Identification of the F₁-ATPase β-subunit on the Ins-1E cell surface

Tosylactivated Dynabeads (Thermo Fisher Scientific) were used to identify apoA-I binding partners on the Ins-1E cell surface. Briefly, apoA-I (100 µg) was dissolved in borate buffer (0.1 M, pH 9.5) containing ammonium sulphate (1.2 M) and incubated at 37 °C overnight with Dynabeads (5 mg, 165 µL). The beads with bound apoA-I were collected using a magnet and coupling efficiency was determined by measuring the concentration of unbound apoA-I in the supernatant. The beads with bound apoA-I were resuspended in PBS (pH 7.4, 250 µL) with 0.1% (w/v) BSA and incubated for 5 min at room temperature on a rotary shaker. The beads were collected and resuspended in PBS (250 µL) with 0.5 % (w/v) BSA, then incubated for a further 1 h at 37 °C to reduce non-specific binding. The beads were collected again and resuspended in PBS (pH 7.4, 250 µL) without BSA.
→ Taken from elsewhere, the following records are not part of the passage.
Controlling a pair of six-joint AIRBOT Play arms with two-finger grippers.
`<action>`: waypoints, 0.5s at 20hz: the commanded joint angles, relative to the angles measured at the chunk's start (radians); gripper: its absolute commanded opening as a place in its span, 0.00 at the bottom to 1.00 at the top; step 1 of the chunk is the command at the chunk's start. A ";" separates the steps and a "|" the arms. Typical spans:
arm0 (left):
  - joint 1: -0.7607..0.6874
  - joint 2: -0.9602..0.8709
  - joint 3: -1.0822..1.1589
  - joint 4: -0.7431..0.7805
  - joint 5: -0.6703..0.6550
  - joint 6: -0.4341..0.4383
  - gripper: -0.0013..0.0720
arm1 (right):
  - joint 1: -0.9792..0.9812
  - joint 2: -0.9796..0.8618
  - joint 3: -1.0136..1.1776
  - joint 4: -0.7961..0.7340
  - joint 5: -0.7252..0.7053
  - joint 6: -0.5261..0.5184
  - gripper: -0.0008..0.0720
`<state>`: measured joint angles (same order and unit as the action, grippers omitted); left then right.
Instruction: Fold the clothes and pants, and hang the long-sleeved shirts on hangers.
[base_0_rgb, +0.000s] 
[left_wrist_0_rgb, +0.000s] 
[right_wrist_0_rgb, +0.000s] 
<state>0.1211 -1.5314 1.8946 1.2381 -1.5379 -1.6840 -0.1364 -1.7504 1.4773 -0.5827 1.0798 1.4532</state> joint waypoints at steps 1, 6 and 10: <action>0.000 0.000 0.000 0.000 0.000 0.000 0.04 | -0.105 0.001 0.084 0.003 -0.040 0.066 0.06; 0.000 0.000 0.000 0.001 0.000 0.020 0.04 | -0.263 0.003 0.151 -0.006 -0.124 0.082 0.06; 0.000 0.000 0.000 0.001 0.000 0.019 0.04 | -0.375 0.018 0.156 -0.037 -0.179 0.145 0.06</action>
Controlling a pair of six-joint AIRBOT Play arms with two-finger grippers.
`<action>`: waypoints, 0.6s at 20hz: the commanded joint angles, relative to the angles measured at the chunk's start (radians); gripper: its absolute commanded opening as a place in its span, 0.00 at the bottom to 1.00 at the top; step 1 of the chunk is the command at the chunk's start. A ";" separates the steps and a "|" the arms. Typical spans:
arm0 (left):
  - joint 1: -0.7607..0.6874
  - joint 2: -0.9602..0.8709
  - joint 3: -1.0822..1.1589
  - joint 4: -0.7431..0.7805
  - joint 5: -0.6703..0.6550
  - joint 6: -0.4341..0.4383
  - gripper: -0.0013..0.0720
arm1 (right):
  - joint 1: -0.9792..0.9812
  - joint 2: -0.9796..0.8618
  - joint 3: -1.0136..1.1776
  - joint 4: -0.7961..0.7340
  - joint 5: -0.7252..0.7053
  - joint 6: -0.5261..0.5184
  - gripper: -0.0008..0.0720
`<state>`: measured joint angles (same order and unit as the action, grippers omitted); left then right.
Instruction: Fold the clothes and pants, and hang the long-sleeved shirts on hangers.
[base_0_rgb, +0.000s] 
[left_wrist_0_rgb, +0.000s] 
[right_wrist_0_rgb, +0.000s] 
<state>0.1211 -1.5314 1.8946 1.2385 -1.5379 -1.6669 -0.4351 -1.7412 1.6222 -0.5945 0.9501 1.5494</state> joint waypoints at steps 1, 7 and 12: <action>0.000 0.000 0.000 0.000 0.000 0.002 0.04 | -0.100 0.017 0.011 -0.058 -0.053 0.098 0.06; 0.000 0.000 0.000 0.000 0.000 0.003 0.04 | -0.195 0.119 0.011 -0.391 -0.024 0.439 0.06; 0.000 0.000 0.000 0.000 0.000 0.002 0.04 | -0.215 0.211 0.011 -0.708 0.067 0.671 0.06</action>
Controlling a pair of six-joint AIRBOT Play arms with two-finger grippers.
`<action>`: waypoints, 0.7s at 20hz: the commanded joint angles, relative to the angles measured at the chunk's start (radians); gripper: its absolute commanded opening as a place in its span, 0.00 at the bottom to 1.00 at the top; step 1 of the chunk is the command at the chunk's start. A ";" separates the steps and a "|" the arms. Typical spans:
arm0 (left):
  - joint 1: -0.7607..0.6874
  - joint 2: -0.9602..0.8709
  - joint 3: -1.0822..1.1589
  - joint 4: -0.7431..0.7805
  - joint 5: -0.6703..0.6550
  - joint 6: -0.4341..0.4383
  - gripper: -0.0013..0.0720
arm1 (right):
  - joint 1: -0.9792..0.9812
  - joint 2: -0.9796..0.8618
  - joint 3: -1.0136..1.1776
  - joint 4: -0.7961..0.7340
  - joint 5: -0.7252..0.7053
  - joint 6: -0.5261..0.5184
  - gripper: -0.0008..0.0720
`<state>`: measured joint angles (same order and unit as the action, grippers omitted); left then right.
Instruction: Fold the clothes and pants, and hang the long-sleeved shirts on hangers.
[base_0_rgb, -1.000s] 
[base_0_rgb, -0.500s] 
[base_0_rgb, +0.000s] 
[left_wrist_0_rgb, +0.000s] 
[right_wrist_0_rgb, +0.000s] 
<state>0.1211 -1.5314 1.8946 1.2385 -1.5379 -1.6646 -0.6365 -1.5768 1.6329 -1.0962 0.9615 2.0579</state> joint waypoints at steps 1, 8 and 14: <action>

Ins-1E cells were seeded in a 12-well plate, washed with KRBH buffer, then maintained at 4 °C for 1 h with KRBH with 0.1% (w/v) BSA (200 µL) and Dynabeads (50 µL) with bound apoA-I. The supernatant was discarded, and the cells were washed gently with ice-cold PBS, then harvested with PBS containing EDTA-Na₂ (2 mM) and collected into an Eppendorf tube. The Dynabeads and the bound cells were collected with a magnet. The supernatant was removed and the beads were washed with PBS (pH 7.4) and 0.1% (v/v) Tween20, then washed with PBS (pH 7.4). Non-specifically bound proteins were removed from the Dynabeads by incubation overnight at room temperature with trypsin at protein to enzyme ratio of 100:1. The beads were then collected using a magnet, the supernatant was discarded and the beads were washed (x3) with PBS. ApoA-I binding partners on the beads were eluted with 0.15% (v/v) trifluoro acetic acid, concentrated using C18 stage tips as previously described and analysed by LC–MS/MS.

Mass Spectrometry

The eluted peptides were reconstituted in 0.1% (v/v) formic acid (10 μL) and resolved by nano-LC using an Ultimate 3000 HPLC and an autosampler (Dionex, Amsterdam, The Netherlands). Briefly, the sample (0.5 µL), was loaded onto a micro C18 pre-column (300 μm×5 mm, Dionex) with H₂O:CH₃CN (98:2) in 0.1% (v/v) trifluoro acetic acid at a flow rate of 10 μL/min. After washing, the pre-column was switched (Valco 10 port valve, Dionex) into line with a fritless nanocolumn (75 μm×22 cm) containing reverse phase C18 media (particle size: 1.9 μm, pore size: 120 Å, Dr. Maisch HPLC GmbH). Peptides were eluted using a linear gradient of H₂O:CH₃CN (98:2 to 64:36) in 0.1% (v/v) formic acid at a flow rate of 250 nL/min over 90 min. The QExactive (Thermo Electron, Bremen, Germany) mass spectrometer was run in DDA mode where 2000 V was applied to a low-volume union and the column (45 °C) was positioned 0.5 cm from the heated capillary (275 °C). A survey scan 350–1750 m/z was acquired in the Orbitrap (resolution 70,000 at 200 m/z) with an accumulation target of 10⁶ ions, lock mass enabled and up to the 10 most abundant ions (AGC target set to 10⁵, minimum AGC target set to 1.5×10⁴) with charge states ≥ +2 and ≤ +6 sequentially isolated and fragmented.

Protein dataset-peak lists were generated from raw files using Mascot Daemon v2.5.1 (Matrix Science, London, UK, www.matrixscience.com). All MS/MS spectra were searched against the Uniprot database (Feb 2021) of 563,972 sequences for protein identification with the following criteria: (1) taxon, Rat; (2) allowed 1 missed cleavages; (3) variable modifications, oxidation (M), phosphorylation (S,T,Y), Carbomidomethyl (C); (4) peptide tolerance, ±5 ppm; (5) fragment tolerance, ±0.5 Da; (6) peptide charge +2 and +3; and (7) enzyme specificity, semi-tryptic. A decoy database search was also performed. Only proteins that had a significance threshold of p<0.007 (<1% FDR) were recorded.